» Your objective:
Whenever a line contains the string "straight", copy it out of the entries.

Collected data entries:
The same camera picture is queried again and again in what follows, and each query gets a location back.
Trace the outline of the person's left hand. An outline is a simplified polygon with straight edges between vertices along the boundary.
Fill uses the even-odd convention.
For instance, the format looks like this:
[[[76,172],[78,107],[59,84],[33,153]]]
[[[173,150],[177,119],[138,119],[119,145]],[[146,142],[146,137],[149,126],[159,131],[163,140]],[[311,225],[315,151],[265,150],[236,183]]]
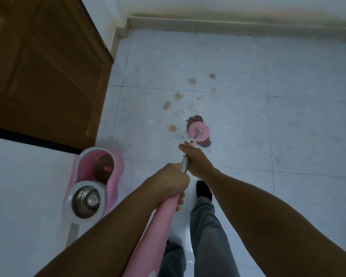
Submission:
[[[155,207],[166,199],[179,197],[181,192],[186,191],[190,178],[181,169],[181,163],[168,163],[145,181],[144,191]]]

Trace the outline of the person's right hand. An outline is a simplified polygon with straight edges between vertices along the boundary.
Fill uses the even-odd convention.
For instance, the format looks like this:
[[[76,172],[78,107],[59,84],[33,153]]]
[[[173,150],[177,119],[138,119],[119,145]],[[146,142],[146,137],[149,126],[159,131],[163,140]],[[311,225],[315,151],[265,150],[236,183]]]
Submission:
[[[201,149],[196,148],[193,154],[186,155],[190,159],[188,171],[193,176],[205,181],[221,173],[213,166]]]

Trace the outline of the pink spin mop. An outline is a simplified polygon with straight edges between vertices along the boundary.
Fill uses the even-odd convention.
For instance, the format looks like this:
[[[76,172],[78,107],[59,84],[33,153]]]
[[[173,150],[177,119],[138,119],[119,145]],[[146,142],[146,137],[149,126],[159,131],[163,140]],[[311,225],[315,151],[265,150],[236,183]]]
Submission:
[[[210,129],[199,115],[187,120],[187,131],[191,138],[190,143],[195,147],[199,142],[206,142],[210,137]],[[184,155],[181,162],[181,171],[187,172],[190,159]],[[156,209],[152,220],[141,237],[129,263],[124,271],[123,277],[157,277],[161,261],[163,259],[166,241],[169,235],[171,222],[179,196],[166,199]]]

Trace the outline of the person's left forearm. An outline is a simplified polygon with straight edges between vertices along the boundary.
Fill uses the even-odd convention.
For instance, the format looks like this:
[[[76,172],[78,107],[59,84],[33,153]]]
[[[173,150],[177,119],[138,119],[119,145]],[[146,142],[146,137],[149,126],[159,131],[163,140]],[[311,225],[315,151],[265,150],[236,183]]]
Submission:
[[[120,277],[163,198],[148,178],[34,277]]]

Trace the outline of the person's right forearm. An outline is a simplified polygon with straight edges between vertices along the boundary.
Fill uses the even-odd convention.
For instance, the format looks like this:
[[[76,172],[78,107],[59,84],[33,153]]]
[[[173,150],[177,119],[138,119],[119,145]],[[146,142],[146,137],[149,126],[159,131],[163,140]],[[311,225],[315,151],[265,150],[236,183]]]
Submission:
==
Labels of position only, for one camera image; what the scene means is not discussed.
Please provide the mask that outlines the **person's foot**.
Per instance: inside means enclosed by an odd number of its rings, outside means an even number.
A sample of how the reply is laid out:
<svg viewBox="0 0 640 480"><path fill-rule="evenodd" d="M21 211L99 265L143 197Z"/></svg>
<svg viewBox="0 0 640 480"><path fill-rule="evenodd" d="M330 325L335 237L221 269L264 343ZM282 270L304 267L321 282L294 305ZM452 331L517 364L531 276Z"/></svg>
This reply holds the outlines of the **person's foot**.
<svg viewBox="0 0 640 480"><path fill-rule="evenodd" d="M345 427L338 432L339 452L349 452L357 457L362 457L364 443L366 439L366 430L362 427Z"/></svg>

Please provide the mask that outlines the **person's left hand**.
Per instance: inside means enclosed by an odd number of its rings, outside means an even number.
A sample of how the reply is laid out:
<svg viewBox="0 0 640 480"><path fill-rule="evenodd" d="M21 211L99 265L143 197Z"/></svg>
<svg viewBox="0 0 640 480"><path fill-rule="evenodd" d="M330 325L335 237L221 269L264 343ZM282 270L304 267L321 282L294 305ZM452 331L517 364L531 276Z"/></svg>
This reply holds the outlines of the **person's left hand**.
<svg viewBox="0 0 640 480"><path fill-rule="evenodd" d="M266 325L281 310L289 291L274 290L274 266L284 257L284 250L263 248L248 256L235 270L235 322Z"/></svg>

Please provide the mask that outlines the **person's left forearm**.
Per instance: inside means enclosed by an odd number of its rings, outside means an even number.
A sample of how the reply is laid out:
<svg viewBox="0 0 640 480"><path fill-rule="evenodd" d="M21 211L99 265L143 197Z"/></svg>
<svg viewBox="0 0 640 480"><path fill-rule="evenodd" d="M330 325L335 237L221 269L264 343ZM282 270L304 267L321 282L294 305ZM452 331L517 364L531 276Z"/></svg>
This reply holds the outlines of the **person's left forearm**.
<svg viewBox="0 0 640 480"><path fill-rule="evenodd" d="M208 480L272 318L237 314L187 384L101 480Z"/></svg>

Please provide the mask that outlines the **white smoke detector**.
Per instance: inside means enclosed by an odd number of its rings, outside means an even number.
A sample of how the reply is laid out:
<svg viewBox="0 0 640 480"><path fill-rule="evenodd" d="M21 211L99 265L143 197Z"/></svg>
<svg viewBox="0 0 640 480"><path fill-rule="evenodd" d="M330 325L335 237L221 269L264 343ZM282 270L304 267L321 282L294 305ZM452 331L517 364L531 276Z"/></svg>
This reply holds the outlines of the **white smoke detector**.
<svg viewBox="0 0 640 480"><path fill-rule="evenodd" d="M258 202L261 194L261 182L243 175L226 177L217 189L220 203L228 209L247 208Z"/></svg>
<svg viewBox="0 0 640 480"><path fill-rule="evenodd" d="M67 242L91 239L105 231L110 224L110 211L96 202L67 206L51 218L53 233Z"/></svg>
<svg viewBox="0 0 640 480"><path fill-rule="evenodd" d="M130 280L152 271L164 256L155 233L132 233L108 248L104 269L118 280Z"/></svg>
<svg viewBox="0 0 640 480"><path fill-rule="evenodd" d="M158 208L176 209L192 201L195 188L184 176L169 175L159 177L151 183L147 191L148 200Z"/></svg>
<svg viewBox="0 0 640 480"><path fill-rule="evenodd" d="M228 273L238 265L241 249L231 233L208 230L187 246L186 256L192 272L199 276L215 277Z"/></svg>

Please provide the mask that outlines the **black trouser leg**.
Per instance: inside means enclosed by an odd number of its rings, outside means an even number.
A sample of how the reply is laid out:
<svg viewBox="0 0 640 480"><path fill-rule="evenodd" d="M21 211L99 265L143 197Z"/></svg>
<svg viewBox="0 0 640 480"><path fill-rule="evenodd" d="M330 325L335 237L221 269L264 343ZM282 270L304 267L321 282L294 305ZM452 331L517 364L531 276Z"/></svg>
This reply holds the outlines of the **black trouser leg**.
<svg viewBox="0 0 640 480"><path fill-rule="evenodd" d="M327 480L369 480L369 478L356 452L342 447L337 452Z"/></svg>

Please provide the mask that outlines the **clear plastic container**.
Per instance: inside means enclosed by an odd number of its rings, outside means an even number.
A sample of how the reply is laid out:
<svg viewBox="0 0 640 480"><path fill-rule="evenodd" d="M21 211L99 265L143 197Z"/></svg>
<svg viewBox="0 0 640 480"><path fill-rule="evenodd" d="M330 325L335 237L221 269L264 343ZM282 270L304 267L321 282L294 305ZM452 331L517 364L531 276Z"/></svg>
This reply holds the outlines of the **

» Solution below:
Trace the outline of the person's left hand. An outline is a simplified polygon with straight edges between vertices along the boundary.
Trace the outline of the person's right hand. An outline is a simplified polygon with straight edges between vertices along the boundary.
Trace the outline of the pink spin mop. An outline is a simplified polygon with straight edges between vertices along the boundary.
Trace the outline of the person's left forearm. An outline is a simplified polygon with straight edges between vertices along the boundary.
Trace the outline of the person's right forearm. An outline is a simplified polygon with straight edges between vertices along the boundary.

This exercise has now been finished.